Per gli stessi motivi è stata escluso l’EFFETTO DIRETTO ORIZZONTALE, cioè il singolo
non può far vale le norme contro i privati.
La Corte Costituzionale ha ritenuto che in caso di contrasto prevale la direttiva self
executing su quella nazionale. ESEMPIO: al contribuente a cui sia richiesto di pagar un
tributo che è previsto dalla norma nazionale, ma non più dalla direttiva comunitaria
potrà impegnare la norma di fronte al giudice nazionale, che no dovrà chiedere
l’intervento della Corte costituzionale, ma deve direttamente disapplicare la norma
nazionale.
I REGOLAMENTI hanno portata precettiva generale; sono obbligatori in tutti i loro
elementi; sono direttamente applicabili in tutti gli stati membri; prevalgono
direttamente sulla legislazione ordinaria anteriore e posteriore.

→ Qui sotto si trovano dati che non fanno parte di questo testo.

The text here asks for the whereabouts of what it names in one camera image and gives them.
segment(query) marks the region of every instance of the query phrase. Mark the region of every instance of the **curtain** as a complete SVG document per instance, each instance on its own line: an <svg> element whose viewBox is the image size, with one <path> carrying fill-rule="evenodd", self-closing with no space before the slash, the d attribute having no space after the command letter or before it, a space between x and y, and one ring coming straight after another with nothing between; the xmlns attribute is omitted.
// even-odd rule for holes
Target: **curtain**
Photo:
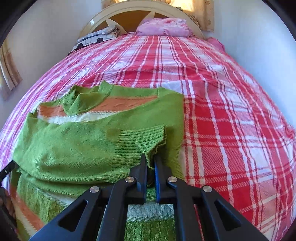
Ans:
<svg viewBox="0 0 296 241"><path fill-rule="evenodd" d="M125 0L103 0L102 9ZM201 30L214 31L214 0L156 0L173 7L180 7L184 13L193 16Z"/></svg>
<svg viewBox="0 0 296 241"><path fill-rule="evenodd" d="M0 47L0 95L2 98L6 100L21 81L22 78L4 41Z"/></svg>

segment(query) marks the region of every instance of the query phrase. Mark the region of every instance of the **sweater sleeve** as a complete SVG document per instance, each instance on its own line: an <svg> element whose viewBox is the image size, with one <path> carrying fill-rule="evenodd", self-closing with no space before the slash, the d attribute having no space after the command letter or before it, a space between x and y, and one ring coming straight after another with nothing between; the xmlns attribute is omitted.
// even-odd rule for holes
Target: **sweater sleeve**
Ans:
<svg viewBox="0 0 296 241"><path fill-rule="evenodd" d="M28 116L13 159L23 177L38 188L76 196L79 185L115 183L128 176L142 153L152 168L150 156L165 141L164 125L102 129L93 122L56 125Z"/></svg>

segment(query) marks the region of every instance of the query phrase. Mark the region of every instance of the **pink and white checkered pattern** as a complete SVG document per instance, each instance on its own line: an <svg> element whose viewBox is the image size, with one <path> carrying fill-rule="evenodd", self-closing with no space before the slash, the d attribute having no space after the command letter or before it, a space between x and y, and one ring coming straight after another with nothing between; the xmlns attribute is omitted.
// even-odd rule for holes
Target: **pink and white checkered pattern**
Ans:
<svg viewBox="0 0 296 241"><path fill-rule="evenodd" d="M11 113L0 134L0 167L38 103L102 80L183 93L186 181L211 185L270 240L280 240L296 217L295 130L251 75L195 37L128 34L72 53Z"/></svg>

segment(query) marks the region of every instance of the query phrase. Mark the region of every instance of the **sweater collar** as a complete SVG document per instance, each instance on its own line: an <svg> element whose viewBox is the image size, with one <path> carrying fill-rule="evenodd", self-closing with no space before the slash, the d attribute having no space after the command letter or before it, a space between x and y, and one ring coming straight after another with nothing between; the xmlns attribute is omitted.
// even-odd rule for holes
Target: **sweater collar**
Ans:
<svg viewBox="0 0 296 241"><path fill-rule="evenodd" d="M78 115L93 109L110 94L113 85L103 81L92 88L74 85L63 98L63 108L68 116Z"/></svg>

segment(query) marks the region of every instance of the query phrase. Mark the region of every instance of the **cream headboard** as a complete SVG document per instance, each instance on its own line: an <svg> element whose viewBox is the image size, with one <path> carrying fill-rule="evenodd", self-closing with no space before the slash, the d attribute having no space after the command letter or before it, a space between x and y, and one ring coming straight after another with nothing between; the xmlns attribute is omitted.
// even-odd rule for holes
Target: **cream headboard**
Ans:
<svg viewBox="0 0 296 241"><path fill-rule="evenodd" d="M80 32L79 37L114 24L119 27L121 34L134 32L144 18L185 19L193 34L204 39L197 21L193 18L190 18L178 8L163 2L150 0L129 0L106 7L89 21Z"/></svg>

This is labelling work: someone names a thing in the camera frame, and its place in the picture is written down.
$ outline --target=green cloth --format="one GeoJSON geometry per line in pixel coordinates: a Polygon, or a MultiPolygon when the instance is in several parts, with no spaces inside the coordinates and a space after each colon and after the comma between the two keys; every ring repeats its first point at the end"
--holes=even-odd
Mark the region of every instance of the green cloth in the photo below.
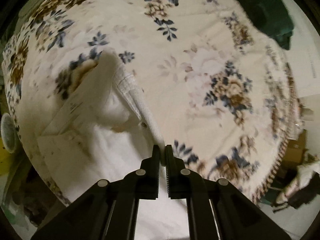
{"type": "Polygon", "coordinates": [[[282,0],[238,0],[253,25],[277,41],[283,49],[290,49],[294,28],[282,0]]]}

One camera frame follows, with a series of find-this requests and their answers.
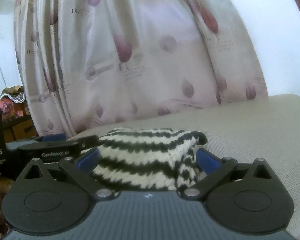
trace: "white wall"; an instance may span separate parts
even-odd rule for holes
[[[231,0],[251,36],[269,95],[300,96],[300,12],[294,0]],[[15,0],[0,3],[0,65],[7,86],[21,85],[13,38]],[[0,93],[4,83],[0,74]]]
[[[21,85],[13,36],[15,1],[0,1],[0,66],[8,87]],[[5,85],[0,73],[0,94],[4,88]]]
[[[300,11],[294,0],[231,0],[258,55],[270,96],[300,96]]]

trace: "black and white striped cloth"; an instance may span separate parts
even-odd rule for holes
[[[197,131],[116,128],[100,137],[92,177],[115,191],[183,190],[196,182],[194,146],[206,143]]]

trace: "black plastic mount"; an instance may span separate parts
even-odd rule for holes
[[[32,158],[40,158],[44,163],[58,162],[64,157],[76,158],[82,150],[98,146],[100,143],[96,135],[69,141],[65,139],[65,134],[63,136],[59,134],[18,140],[6,144],[0,111],[0,177],[16,180]]]
[[[91,204],[114,197],[72,160],[64,158],[58,165],[40,159],[28,163],[2,201],[2,213],[13,229],[37,236],[63,232],[85,218]],[[55,179],[60,173],[64,181]],[[98,195],[105,190],[108,195]]]
[[[223,160],[219,169],[190,188],[198,190],[198,195],[184,191],[181,196],[205,201],[213,219],[240,233],[285,229],[293,215],[293,200],[266,160],[257,158],[252,164]]]
[[[251,164],[232,158],[221,162],[181,197],[202,202],[216,222],[239,233],[284,230],[294,204],[269,164],[261,158]],[[96,202],[114,199],[112,191],[73,163],[77,161],[67,157],[58,164],[38,159],[26,166],[2,202],[2,213],[12,228],[27,235],[66,231],[82,221]]]

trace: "gray ribbed surface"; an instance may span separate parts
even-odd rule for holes
[[[123,192],[98,203],[90,216],[71,230],[55,236],[10,233],[6,240],[293,240],[286,232],[247,236],[216,224],[199,202],[175,192]]]

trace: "metal screw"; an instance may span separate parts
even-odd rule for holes
[[[233,158],[231,158],[231,157],[223,157],[223,158],[222,158],[223,161],[229,161],[229,160],[232,160],[232,159],[233,159]]]
[[[196,188],[187,188],[184,193],[188,197],[196,197],[197,195],[200,194],[200,191],[197,190]]]
[[[111,195],[112,195],[112,191],[107,188],[99,189],[97,191],[98,197],[110,197]]]

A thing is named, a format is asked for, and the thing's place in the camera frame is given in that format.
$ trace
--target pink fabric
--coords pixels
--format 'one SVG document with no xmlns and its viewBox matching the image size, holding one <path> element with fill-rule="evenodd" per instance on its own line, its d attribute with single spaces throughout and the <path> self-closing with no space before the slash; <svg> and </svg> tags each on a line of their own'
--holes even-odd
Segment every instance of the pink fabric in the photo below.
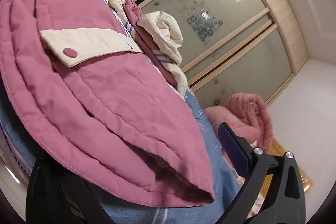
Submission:
<svg viewBox="0 0 336 224">
<path fill-rule="evenodd" d="M 177 82 L 174 79 L 173 75 L 162 66 L 158 58 L 153 53 L 153 51 L 160 50 L 158 45 L 156 45 L 156 43 L 153 41 L 152 36 L 144 28 L 137 25 L 138 19 L 142 16 L 141 9 L 135 4 L 133 0 L 125 0 L 124 12 L 129 22 L 136 30 L 134 38 L 136 43 L 143 50 L 143 52 L 147 54 L 150 60 L 152 60 L 154 65 L 160 70 L 167 82 L 177 89 Z"/>
<path fill-rule="evenodd" d="M 265 152 L 273 139 L 271 117 L 263 99 L 256 94 L 235 93 L 222 106 L 209 107 L 205 113 L 215 132 L 222 122 L 226 122 L 239 136 Z"/>
<path fill-rule="evenodd" d="M 126 35 L 103 0 L 0 1 L 1 76 L 27 131 L 64 167 L 119 198 L 155 207 L 212 202 L 191 110 L 142 53 L 66 69 L 39 37 L 87 27 Z"/>
</svg>

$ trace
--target blue bedsheet
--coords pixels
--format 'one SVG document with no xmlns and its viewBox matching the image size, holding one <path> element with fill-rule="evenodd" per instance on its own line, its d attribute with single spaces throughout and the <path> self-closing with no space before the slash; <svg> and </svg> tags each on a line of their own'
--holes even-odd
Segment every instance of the blue bedsheet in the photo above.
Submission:
<svg viewBox="0 0 336 224">
<path fill-rule="evenodd" d="M 214 224 L 240 190 L 233 173 L 222 158 L 220 142 L 215 137 L 213 128 L 197 99 L 193 94 L 187 92 L 185 100 L 199 124 L 211 160 L 215 201 L 212 204 L 192 208 L 153 208 L 119 199 L 98 186 L 90 184 L 90 188 L 100 204 L 116 223 Z M 13 155 L 24 171 L 30 175 L 41 148 L 30 137 L 18 119 L 8 100 L 2 80 L 0 81 L 0 122 Z"/>
</svg>

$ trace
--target pink button
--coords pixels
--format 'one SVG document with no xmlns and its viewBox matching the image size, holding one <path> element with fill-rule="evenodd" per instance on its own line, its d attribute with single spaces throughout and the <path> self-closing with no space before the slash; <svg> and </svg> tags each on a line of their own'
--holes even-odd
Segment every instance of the pink button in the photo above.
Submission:
<svg viewBox="0 0 336 224">
<path fill-rule="evenodd" d="M 71 57 L 71 58 L 75 58 L 77 57 L 77 52 L 74 50 L 74 49 L 71 49 L 71 48 L 65 48 L 63 50 L 63 53 L 68 56 L 68 57 Z"/>
</svg>

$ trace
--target silver bolt
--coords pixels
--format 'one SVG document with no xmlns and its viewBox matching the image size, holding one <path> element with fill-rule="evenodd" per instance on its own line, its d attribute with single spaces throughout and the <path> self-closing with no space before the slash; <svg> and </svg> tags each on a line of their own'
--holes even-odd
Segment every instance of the silver bolt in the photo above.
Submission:
<svg viewBox="0 0 336 224">
<path fill-rule="evenodd" d="M 259 148 L 259 147 L 256 147 L 256 148 L 254 149 L 254 153 L 256 153 L 256 154 L 258 154 L 258 155 L 261 155 L 263 152 L 264 152 L 264 151 L 263 151 L 261 148 Z"/>
<path fill-rule="evenodd" d="M 287 156 L 288 158 L 290 158 L 290 159 L 294 158 L 294 155 L 293 155 L 292 152 L 287 152 L 287 153 L 286 153 L 286 156 Z"/>
</svg>

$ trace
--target glass panel
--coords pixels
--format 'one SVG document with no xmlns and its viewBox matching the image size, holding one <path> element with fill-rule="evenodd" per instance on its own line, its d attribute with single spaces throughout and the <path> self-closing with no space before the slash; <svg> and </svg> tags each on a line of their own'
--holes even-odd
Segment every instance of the glass panel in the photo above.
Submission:
<svg viewBox="0 0 336 224">
<path fill-rule="evenodd" d="M 153 0 L 142 12 L 162 10 L 176 19 L 184 38 L 183 67 L 265 8 L 262 0 Z"/>
<path fill-rule="evenodd" d="M 211 65 L 218 58 L 220 58 L 226 52 L 228 52 L 229 50 L 231 50 L 234 46 L 236 46 L 241 41 L 243 41 L 246 37 L 248 37 L 250 34 L 252 34 L 259 27 L 261 27 L 262 25 L 264 25 L 270 19 L 271 19 L 271 17 L 269 15 L 263 16 L 258 21 L 254 22 L 251 26 L 249 26 L 244 31 L 242 31 L 240 34 L 238 34 L 233 39 L 231 39 L 229 42 L 225 43 L 218 50 L 214 51 L 208 57 L 204 58 L 201 62 L 199 62 L 196 65 L 194 65 L 191 69 L 189 69 L 185 73 L 185 75 L 187 76 L 188 80 L 190 80 L 196 74 L 198 74 L 199 72 L 201 72 L 202 70 L 204 70 L 207 66 Z"/>
<path fill-rule="evenodd" d="M 279 31 L 263 41 L 195 92 L 203 108 L 221 105 L 236 92 L 256 93 L 265 101 L 292 74 Z"/>
</svg>

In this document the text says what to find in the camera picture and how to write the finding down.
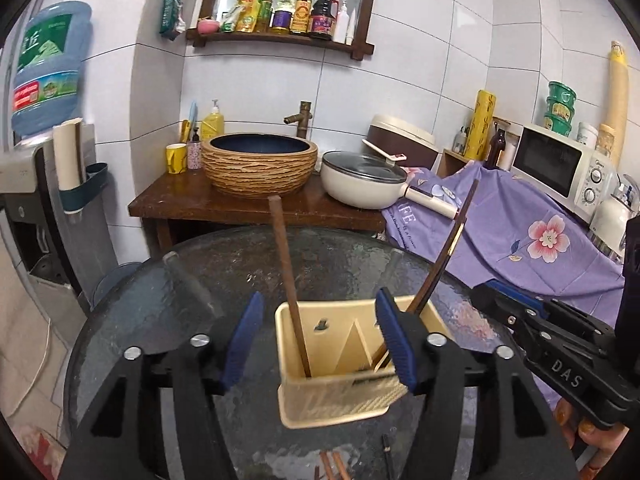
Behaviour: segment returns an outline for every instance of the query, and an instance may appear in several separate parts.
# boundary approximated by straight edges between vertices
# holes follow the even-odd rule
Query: pink bowl
[[[216,20],[204,19],[198,22],[199,34],[213,34],[220,30],[220,24]]]

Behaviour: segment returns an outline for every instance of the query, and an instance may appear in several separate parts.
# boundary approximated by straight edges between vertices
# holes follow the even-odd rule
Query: snack package
[[[173,41],[185,30],[187,30],[187,24],[182,19],[182,3],[180,0],[164,0],[160,35]]]
[[[244,10],[244,0],[236,0],[236,4],[226,14],[220,24],[220,32],[233,32],[236,30],[236,23],[240,18],[240,14]]]
[[[258,14],[260,14],[260,0],[242,1],[244,2],[244,11],[236,25],[236,32],[253,32]]]

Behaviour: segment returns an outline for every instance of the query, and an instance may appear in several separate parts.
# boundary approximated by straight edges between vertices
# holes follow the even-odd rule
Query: microwave door
[[[581,157],[573,146],[525,129],[513,166],[569,198]]]

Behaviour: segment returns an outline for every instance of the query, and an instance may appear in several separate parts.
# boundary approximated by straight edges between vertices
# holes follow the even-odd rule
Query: wall shelf
[[[335,43],[335,41],[315,40],[306,36],[294,36],[292,34],[270,34],[268,32],[215,32],[213,34],[201,35],[196,28],[187,30],[187,40],[204,40],[204,41],[267,41],[271,43],[289,43],[298,45],[316,46],[318,48],[328,48],[329,50],[338,50],[340,52],[353,53],[353,45],[344,43]],[[373,54],[374,46],[366,43],[364,54],[370,56]]]

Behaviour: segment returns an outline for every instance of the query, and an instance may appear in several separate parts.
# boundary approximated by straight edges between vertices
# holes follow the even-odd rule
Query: bronze faucet
[[[302,101],[300,103],[300,113],[284,118],[285,124],[298,123],[298,130],[296,131],[296,137],[306,139],[306,132],[309,128],[309,119],[312,119],[311,103],[308,101]]]

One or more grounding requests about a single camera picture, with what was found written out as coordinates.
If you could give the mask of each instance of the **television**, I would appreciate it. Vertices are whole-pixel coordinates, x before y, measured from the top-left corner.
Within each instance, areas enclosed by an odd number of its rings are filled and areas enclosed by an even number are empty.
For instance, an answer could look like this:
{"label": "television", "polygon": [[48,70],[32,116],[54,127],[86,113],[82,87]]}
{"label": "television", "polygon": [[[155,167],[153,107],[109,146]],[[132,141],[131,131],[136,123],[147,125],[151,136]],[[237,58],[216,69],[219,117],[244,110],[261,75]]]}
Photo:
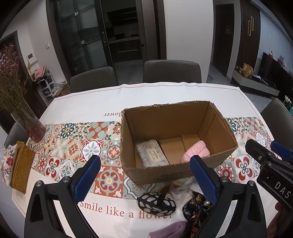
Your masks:
{"label": "television", "polygon": [[268,54],[263,53],[258,76],[273,82],[280,90],[278,98],[282,101],[287,95],[293,100],[293,78],[282,66]]}

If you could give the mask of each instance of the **patterned table runner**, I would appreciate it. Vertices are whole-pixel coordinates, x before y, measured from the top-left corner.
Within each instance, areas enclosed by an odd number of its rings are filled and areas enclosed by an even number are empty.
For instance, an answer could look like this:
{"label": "patterned table runner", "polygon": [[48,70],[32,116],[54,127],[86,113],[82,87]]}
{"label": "patterned table runner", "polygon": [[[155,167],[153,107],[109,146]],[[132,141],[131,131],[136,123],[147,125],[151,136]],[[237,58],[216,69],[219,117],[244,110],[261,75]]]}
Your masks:
{"label": "patterned table runner", "polygon": [[[226,118],[238,142],[238,148],[215,168],[219,176],[232,182],[247,183],[259,175],[260,166],[245,151],[245,143],[254,139],[270,150],[271,138],[263,123],[256,117]],[[90,192],[115,198],[136,199],[144,192],[167,192],[187,178],[173,182],[135,185],[122,170],[120,161],[121,122],[88,122],[46,125],[41,142],[31,139],[27,145],[36,152],[32,169],[60,181],[72,176],[86,161],[97,154],[101,158],[99,171]]]}

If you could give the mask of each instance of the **glass vase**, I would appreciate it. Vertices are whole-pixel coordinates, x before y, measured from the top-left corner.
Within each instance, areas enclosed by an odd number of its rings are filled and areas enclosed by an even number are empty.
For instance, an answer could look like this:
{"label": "glass vase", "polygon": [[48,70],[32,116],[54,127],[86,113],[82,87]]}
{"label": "glass vase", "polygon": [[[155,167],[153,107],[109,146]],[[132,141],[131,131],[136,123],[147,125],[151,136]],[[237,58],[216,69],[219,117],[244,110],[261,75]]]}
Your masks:
{"label": "glass vase", "polygon": [[19,123],[21,128],[34,142],[40,142],[45,136],[46,128],[27,105],[25,100],[18,105],[18,107],[11,113],[11,116]]}

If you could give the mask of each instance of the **white tablecloth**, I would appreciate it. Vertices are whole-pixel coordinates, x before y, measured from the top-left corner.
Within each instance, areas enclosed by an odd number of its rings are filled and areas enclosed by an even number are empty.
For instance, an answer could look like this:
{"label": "white tablecloth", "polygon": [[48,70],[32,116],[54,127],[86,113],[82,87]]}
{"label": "white tablecloth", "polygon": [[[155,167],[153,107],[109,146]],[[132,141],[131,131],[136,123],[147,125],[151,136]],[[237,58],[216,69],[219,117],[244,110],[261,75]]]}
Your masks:
{"label": "white tablecloth", "polygon": [[[217,84],[187,84],[187,83],[155,83],[121,85],[112,88],[97,89],[56,98],[47,108],[41,122],[43,124],[79,123],[97,121],[119,121],[124,108],[146,106],[153,104],[177,103],[182,101],[211,101],[216,105],[224,117],[258,117],[264,123],[271,139],[273,137],[265,121],[248,97],[236,87]],[[30,195],[36,181],[43,180],[52,183],[48,177],[31,170],[26,194],[13,191],[12,200],[25,216]],[[274,205],[276,200],[258,185],[262,198],[267,226],[276,214]],[[97,235],[104,237],[149,237],[150,231],[166,227],[176,221],[184,220],[181,209],[177,209],[168,219],[147,219],[139,217],[139,208],[135,200],[111,198],[89,193],[86,197],[88,203],[97,203],[102,212],[92,211],[81,207],[85,218],[95,230]],[[177,204],[182,206],[186,201]],[[225,222],[218,233],[225,233],[235,208],[232,202]],[[57,212],[66,233],[74,237],[62,212],[59,202],[55,202]],[[109,215],[106,209],[115,207],[124,211],[123,217]]]}

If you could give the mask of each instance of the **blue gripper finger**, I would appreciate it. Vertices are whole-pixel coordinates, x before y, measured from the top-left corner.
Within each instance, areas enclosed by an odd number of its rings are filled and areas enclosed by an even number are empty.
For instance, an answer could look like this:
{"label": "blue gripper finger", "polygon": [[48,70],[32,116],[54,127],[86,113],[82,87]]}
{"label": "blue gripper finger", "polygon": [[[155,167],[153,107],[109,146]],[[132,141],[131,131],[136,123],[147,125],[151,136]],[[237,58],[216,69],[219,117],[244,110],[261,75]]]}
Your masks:
{"label": "blue gripper finger", "polygon": [[71,187],[75,204],[84,201],[100,169],[100,157],[92,155],[83,167],[75,171],[72,176],[73,187]]}
{"label": "blue gripper finger", "polygon": [[210,168],[206,166],[206,164],[198,155],[194,155],[190,158],[190,169],[196,181],[198,182],[198,185],[200,186],[200,189],[202,190],[205,199],[215,205],[218,201],[217,188],[211,177],[208,175],[208,170]]}
{"label": "blue gripper finger", "polygon": [[281,145],[277,141],[273,140],[271,142],[271,150],[275,152],[278,156],[282,158],[283,161],[291,162],[293,159],[292,151],[287,149],[285,146]]}

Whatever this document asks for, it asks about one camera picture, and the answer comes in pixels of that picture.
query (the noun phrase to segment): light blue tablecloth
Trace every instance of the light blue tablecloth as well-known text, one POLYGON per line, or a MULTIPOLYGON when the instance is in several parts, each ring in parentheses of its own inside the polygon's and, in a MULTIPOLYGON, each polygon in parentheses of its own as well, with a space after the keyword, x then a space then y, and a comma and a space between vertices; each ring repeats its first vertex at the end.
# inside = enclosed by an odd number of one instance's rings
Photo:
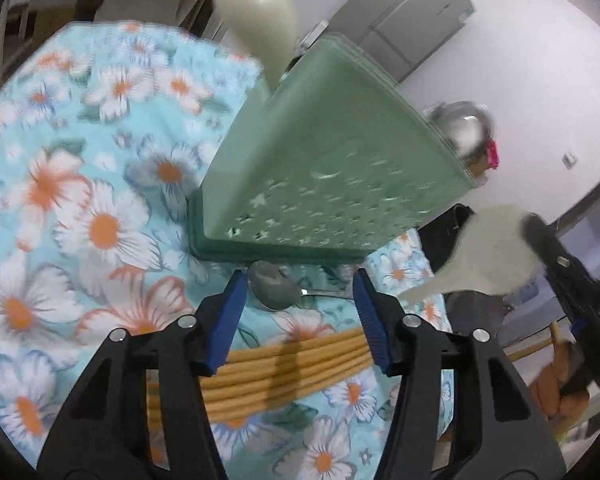
MULTIPOLYGON (((110 330, 160 330, 226 285, 235 266, 187 254, 180 223, 185 196, 259 71, 254 60, 174 28, 80 24, 56 34, 2 88, 0 425, 32 464, 110 330)), ((430 276, 415 231, 365 265, 392 294, 430 276)), ((306 288, 346 288, 352 269, 286 272, 306 288)), ((360 323, 344 300, 307 300, 274 315, 254 302, 234 349, 360 323)), ((416 311, 448 330, 442 297, 416 311)), ((371 479, 397 385, 370 368, 284 410, 213 425, 230 478, 371 479)), ((440 432, 451 417, 444 372, 440 432)), ((152 443, 164 465, 161 435, 152 443)))

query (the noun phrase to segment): dark green base
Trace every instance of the dark green base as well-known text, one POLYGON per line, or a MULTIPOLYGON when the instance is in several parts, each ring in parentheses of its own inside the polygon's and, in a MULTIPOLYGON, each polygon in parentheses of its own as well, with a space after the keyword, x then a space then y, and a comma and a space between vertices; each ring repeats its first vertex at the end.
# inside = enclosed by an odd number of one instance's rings
POLYGON ((373 251, 252 244, 213 240, 205 236, 202 190, 189 195, 185 229, 189 234, 189 251, 200 260, 251 263, 266 260, 280 264, 340 265, 360 264, 373 251))

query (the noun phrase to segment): silver screw
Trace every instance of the silver screw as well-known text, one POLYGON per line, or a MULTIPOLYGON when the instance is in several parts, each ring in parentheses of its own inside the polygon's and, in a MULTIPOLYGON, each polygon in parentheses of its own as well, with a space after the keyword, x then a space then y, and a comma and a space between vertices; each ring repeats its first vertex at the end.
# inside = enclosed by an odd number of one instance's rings
POLYGON ((186 316, 178 318, 178 326, 180 328, 192 328, 197 322, 198 320, 196 319, 196 316, 192 316, 191 314, 187 314, 186 316))
POLYGON ((126 330, 124 328, 115 328, 109 333, 109 339, 111 339, 114 343, 124 341, 125 337, 126 330))
POLYGON ((422 320, 419 316, 415 314, 407 314, 402 318, 402 324, 404 326, 408 326, 409 328, 417 328, 422 323, 422 320))
POLYGON ((474 339, 480 341, 481 343, 486 343, 489 339, 491 339, 491 336, 485 329, 476 328, 474 330, 474 339))

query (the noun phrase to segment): beige plastic spoon
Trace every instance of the beige plastic spoon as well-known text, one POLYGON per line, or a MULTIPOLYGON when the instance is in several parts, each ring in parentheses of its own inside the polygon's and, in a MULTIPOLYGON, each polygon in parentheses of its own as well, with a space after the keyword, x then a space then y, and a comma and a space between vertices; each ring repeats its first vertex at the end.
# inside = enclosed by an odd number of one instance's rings
POLYGON ((464 224, 453 254, 435 277, 398 298, 413 305, 433 294, 476 290, 494 296, 525 285, 539 264, 522 237, 522 220, 529 214, 516 205, 476 212, 464 224))
POLYGON ((262 62, 269 87, 277 88, 298 42, 298 15, 291 0, 214 0, 222 20, 262 62))

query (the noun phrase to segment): wall switch
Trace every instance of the wall switch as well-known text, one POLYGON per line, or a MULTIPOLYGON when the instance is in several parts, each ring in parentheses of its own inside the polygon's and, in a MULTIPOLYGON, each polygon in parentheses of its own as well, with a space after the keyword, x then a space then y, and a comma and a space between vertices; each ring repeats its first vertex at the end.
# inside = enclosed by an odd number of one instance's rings
POLYGON ((576 165, 577 161, 578 157, 571 150, 567 150, 567 152, 565 152, 562 156, 562 163, 564 164, 565 168, 567 168, 567 170, 573 168, 576 165))

La differenza fra i regolamenti e le direttive self executing è che le prime sono
applicate direttamente ed automaticamente con effetto erga omnes anche se in
contrasto con la norma interna; le seconde sono attuate necessariamente dopo
l’intervento di un giudice nazionale, il cui pronunciamento deve avvenire sul caso
concreto.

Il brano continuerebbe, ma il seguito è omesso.